#### [Task to complete]
Everything from the line containing "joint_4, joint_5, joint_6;" to the close of the listing below should be retyped exactly, and nothing before it.

#### [Data segment]
---

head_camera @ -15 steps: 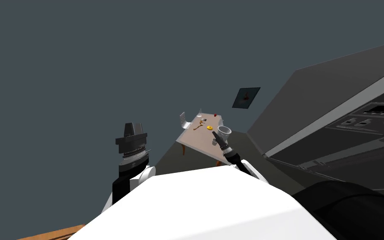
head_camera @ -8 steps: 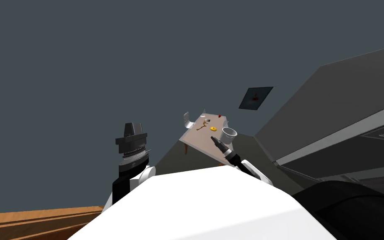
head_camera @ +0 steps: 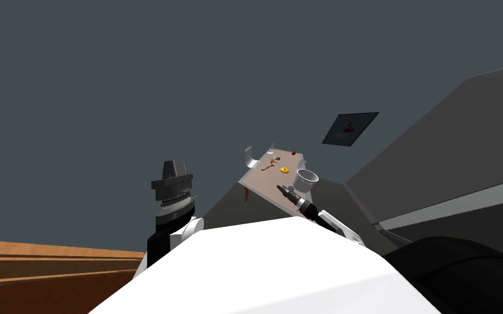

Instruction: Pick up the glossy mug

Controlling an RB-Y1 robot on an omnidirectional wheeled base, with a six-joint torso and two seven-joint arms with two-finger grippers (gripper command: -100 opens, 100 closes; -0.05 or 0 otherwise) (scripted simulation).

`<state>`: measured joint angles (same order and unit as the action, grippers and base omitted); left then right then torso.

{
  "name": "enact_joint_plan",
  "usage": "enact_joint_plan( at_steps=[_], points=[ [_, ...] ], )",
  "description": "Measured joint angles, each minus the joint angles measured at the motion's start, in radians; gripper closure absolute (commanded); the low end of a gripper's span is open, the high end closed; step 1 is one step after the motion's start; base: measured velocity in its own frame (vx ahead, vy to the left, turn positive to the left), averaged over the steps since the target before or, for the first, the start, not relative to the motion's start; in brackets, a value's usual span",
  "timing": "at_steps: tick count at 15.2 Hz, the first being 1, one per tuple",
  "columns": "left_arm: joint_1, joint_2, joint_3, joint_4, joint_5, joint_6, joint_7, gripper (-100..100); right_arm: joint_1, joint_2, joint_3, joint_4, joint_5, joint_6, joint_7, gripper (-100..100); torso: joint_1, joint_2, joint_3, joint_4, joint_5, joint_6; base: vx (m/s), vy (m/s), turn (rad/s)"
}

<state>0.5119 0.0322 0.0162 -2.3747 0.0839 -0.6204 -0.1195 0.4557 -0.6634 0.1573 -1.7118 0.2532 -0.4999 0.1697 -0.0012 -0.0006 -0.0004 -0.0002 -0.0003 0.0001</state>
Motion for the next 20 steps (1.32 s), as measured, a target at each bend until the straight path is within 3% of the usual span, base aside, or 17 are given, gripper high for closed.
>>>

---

#### [Written answer]
  "columns": "left_arm: joint_1, joint_2, joint_3, joint_4, joint_5, joint_6, joint_7, gripper (-100..100); right_arm: joint_1, joint_2, joint_3, joint_4, joint_5, joint_6, joint_7, gripper (-100..100); torso: joint_1, joint_2, joint_3, joint_4, joint_5, joint_6; base: vx (m/s), vy (m/s), turn (rad/s)"
}

<state>0.5119 0.0322 0.0162 -2.3747 0.0839 -0.6204 -0.1195 0.4557 -0.6634 0.1573 -1.7118 0.2532 -0.4999 0.1697 -0.0012 -0.0006 -0.0004 -0.0002 -0.0003 0.0001</state>
Motion for the next 20 steps (1.32 s), as measured, a target at each bend until the straight path is within 3% of the usual span, base aside, or 17 are given, gripper high for closed.
>>>

This answer has now been given in full.